Grimm was driving, with her other four children in the car as well; and though she was injured herself, she did everything she could to save her son. “Our lives were instantly ripped apart. The little boy who had been my pride and joy was cruelly taken from me in a matter of seconds.”
As if the devastation of losing her son weren’t enough, Grimm received harsh criticism from the public soon after — calling her a “horrible mother” and saying that she “deserved it” and that her other children should be taken from her.
Let me be very clear here: THERE IS NOT A MOTHER IN THE WORLD WHO DESERVES TO LOSE THEIR CHILD. NOT ONE. And this epidemic of public shaming in the face of tragedy has to stop.
Unsurprisingly, Grimm wanted to make the blamers, shamers, judgers, and haters understand. She wanted to “[t]ell them how close we were, how hard I fought to keep him safe. How we had a special good night kiss and a designated McDonald’s date each week. I wanted to scream that he always told me he wanted to marry me, that I was the best mama ever. That he built me LEGO ships, took naps in my bed while holding my hand with his dimpled little fingers.”
In her post, Grimm added that she knew the blamers and haters probably wouldn’t listen, however; so she went on to pen in heartbreaking detail what life has been like since Titus died — including sleeping in a cemetery and picking out a Superhero outfit for her son to be buried in.
She then goes on to remind parents to “hug your babies” and “hold your children tight.” She reminds us that maybe eating the broccoli at dinner isn’t that important and that learning to pretend with our children is. And she reminds us to soak up every ounce of love that we can.
“Take every hug and kiss they bring you — even the twenty-fifth one they use just to get out of bed at night. And really squeeze them … Tell them you love them. But look in their eyes and say it like you mean it. Tell them they can do anything — anything they set their mind to.”

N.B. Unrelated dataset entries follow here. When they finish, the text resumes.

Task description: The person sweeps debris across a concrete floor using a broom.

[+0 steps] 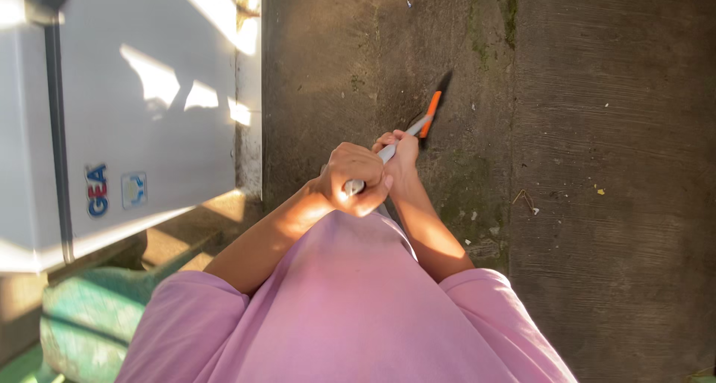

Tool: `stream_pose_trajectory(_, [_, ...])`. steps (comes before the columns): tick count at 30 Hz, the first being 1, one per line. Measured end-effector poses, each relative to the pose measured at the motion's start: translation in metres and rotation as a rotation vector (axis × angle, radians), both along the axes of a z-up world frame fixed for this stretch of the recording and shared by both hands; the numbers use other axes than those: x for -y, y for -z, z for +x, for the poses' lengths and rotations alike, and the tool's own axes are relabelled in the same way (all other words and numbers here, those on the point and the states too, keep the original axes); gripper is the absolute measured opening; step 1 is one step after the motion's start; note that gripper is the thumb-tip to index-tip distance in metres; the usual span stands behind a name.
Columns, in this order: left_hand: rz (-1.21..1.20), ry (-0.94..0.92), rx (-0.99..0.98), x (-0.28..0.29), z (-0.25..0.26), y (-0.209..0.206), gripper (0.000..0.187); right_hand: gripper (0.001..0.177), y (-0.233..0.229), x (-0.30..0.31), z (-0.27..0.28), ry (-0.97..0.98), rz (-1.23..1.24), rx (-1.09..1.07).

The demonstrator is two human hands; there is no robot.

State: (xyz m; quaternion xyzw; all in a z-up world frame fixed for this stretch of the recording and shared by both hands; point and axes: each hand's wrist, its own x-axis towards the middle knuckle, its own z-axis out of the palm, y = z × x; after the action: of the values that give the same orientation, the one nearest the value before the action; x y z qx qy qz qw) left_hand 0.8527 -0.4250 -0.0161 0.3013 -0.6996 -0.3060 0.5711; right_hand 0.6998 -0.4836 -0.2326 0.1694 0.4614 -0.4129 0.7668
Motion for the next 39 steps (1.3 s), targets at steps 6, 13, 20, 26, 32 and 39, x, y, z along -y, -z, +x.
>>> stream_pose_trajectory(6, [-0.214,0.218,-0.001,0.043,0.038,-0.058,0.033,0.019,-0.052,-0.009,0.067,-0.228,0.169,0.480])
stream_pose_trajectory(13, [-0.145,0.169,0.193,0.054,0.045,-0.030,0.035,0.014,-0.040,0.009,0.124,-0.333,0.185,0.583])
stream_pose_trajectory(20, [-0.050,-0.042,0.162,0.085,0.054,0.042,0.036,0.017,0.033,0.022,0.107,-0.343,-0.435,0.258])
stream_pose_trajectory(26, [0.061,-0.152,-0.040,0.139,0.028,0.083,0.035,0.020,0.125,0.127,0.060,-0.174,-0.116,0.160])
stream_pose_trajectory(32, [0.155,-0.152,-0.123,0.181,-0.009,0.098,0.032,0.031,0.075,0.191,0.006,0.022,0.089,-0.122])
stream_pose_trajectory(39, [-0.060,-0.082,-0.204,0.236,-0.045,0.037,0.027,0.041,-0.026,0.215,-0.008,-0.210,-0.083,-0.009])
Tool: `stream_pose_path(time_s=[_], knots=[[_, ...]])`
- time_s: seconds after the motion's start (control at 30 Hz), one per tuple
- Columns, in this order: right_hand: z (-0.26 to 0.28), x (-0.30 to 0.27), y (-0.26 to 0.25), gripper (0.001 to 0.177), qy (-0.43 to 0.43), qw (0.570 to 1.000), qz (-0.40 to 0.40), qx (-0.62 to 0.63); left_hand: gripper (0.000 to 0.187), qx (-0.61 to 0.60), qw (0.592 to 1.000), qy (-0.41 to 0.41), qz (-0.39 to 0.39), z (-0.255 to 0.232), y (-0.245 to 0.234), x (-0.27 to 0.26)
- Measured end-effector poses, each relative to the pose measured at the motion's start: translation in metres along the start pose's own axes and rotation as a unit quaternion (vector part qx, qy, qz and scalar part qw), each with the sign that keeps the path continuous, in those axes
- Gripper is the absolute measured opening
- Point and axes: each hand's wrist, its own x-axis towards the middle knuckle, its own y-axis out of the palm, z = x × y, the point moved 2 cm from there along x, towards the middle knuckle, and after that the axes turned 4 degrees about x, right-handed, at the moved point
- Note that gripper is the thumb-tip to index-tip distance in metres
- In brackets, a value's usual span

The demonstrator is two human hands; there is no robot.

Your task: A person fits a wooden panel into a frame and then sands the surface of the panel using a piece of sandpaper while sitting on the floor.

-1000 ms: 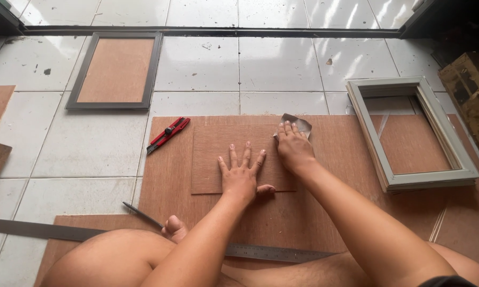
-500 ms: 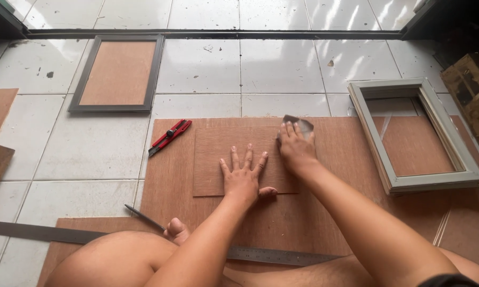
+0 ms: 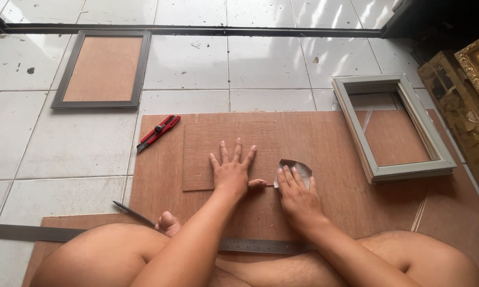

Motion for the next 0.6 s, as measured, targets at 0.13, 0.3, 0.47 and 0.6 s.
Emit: stream_pose_path(time_s=[0.13, 0.3, 0.47, 0.6], knots=[[-0.011, 0.06, 0.018, 0.063, -0.005, 0.995, -0.098, 0.007, 0.109, 0.007, 1.0, 0.004, 0.0, 0.004, 0.004, 0.003], [-0.007, 0.049, 0.005, 0.058, -0.026, 0.991, -0.126, -0.043, 0.109, 0.012, 1.0, 0.004, -0.01, 0.005, 0.008, 0.008], [-0.007, 0.027, 0.031, 0.06, -0.03, 0.991, -0.119, -0.05, 0.108, 0.006, 1.0, -0.002, 0.002, 0.004, 0.003, 0.0], [-0.018, 0.06, 0.04, 0.058, -0.012, 0.988, -0.146, -0.04, 0.108, 0.007, 1.0, 0.006, -0.001, 0.002, 0.006, 0.004]])
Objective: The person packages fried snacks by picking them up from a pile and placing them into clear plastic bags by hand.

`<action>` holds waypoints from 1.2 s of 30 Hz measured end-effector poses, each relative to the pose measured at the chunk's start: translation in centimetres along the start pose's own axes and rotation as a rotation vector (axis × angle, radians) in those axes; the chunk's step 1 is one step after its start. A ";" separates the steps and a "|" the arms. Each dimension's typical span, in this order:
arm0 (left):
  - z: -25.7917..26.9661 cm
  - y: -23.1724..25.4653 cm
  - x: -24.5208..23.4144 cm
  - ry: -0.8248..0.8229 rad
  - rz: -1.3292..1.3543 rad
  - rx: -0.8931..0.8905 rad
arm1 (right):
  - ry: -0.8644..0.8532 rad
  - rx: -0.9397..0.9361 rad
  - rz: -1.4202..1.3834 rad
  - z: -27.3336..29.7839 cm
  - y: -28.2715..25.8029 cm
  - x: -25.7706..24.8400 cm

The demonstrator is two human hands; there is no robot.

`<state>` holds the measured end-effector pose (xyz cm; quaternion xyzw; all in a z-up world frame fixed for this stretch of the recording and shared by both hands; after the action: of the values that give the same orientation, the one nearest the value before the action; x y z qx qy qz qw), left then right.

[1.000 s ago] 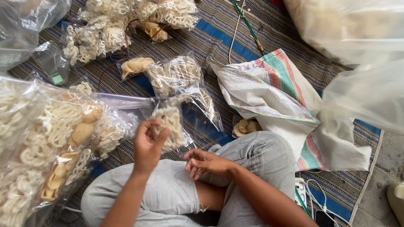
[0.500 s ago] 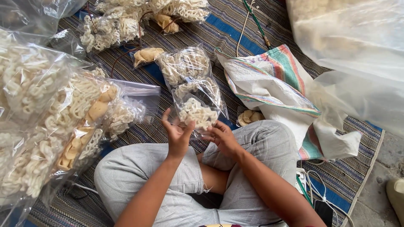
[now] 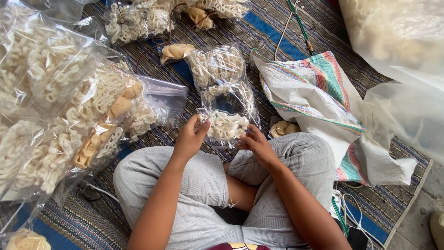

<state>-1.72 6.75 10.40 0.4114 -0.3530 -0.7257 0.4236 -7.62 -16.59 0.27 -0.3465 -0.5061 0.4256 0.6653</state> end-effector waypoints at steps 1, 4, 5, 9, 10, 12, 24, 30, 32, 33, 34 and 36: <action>-0.2 0.1 -0.1 -0.010 -0.105 0.033 | -0.047 0.001 0.087 -0.1 0.1 0.1; -0.8 -0.2 0.1 -0.026 -0.194 0.083 | -0.024 -0.024 0.105 0.0 0.0 -0.4; -0.9 -0.4 0.3 -0.028 -0.176 0.100 | 0.044 -0.050 0.037 0.0 -0.1 -0.7; -0.5 0.2 0.6 -0.029 -0.190 0.126 | 0.150 -0.173 0.040 0.6 -2.5 -0.2; 0.1 0.8 0.6 -0.061 -0.079 0.155 | 0.175 -0.188 0.042 1.0 -3.3 0.3; 0.5 1.5 0.5 -0.094 0.032 0.184 | 0.201 -0.204 0.044 1.5 -4.2 0.9; 0.7 1.8 0.9 -0.001 0.034 0.210 | 0.308 -0.217 0.060 1.5 -5.0 0.4; -0.6 -0.1 0.8 0.077 0.167 0.340 | 0.344 -0.261 0.110 0.8 -3.1 -1.0; -0.8 0.0 0.8 0.103 0.219 0.367 | 0.336 -0.299 0.159 0.5 -3.1 -1.4; -0.7 0.3 0.9 0.105 0.223 0.373 | 0.333 -0.305 0.162 0.6 -3.3 -1.3; -0.6 0.5 0.9 0.099 0.280 0.334 | 0.354 -0.295 0.135 0.7 -3.3 -1.3; -1.0 0.3 1.0 0.093 0.336 0.298 | 0.374 -0.288 0.105 0.7 -3.4 -1.2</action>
<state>-1.05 5.57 9.97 0.4378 -0.4999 -0.5651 0.4889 -7.67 -19.07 3.02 -0.5364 -0.4110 0.3116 0.6680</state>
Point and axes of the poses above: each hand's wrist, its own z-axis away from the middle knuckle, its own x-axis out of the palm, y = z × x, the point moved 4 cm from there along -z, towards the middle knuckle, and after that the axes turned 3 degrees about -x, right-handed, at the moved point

“Go hug your babies right now,” Grimm tells us. “Soak in their smell, look at the innocent sparkle in their eyes that is lost somewhere between childhood and adulthood. Really feel how they squeeze you … Sleep is overrated. Listen five minutes longer about Star Wars, Minecraft, and Disney princesses.”
My deepest condolences go out to the Grimm family. No mother should have to write the words that Ashley Grimm has written; but through her pain, she is reminding us that it is indeed a gift to be entrusted with our “unique, tiny, beautiful humans.”